> YOUR ASSIGNMENT:
Your copy should hold the lines below from the first through the one that contains "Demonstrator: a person", each retyped exactly, and no pictures.

> AVAILABLE DATA:
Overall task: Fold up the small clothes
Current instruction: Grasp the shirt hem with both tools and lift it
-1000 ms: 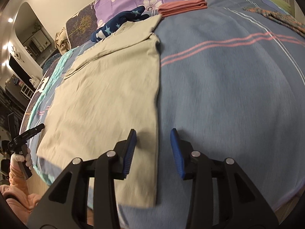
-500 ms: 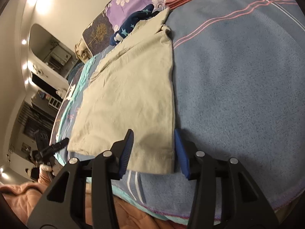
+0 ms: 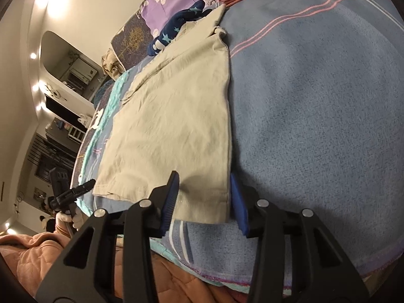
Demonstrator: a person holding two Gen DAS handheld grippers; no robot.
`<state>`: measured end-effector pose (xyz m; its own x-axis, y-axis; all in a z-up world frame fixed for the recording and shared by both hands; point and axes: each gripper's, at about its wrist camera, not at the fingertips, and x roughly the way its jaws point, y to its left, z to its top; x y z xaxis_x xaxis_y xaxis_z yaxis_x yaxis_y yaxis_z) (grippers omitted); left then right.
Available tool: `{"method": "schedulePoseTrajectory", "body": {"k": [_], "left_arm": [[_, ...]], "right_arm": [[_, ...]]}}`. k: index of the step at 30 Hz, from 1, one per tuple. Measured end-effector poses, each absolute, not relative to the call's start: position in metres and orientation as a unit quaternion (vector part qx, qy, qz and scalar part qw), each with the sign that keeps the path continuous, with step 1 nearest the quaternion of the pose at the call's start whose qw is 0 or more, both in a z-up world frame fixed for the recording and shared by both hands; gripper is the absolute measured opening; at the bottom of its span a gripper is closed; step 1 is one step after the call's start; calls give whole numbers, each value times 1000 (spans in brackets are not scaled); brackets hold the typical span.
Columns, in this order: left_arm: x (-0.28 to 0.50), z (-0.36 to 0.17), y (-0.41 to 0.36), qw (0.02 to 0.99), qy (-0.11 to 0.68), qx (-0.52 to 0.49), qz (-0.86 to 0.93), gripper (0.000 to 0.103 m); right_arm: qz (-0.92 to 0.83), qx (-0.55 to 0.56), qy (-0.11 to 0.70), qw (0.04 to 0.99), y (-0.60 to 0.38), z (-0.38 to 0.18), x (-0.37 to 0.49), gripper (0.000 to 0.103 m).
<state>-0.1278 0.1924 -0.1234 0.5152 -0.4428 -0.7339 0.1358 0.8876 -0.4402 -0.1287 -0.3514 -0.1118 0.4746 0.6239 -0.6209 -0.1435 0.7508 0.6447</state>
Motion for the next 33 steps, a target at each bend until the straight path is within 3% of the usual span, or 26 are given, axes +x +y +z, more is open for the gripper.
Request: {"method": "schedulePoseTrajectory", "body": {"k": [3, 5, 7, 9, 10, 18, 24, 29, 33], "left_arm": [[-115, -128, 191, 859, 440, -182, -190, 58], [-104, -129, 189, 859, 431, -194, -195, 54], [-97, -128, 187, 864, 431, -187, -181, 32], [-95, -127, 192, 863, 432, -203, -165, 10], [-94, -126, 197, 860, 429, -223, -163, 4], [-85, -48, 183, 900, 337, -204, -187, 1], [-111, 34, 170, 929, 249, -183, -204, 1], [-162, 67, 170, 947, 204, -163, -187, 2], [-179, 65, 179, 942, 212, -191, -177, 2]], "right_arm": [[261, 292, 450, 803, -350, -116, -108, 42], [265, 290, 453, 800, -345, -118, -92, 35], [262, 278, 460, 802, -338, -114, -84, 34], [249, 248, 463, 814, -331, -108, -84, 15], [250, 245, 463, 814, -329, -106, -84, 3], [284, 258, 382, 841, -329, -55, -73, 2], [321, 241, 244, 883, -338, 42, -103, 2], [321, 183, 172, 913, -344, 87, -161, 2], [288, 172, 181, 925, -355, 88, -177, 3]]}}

> ANSWER TO THE EXERCISE:
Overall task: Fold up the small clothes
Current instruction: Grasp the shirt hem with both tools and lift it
-1000 ms: 
-500 ms: 
+0 ms: 
Demonstrator: a person holding two Gen DAS handheld grippers; no robot.

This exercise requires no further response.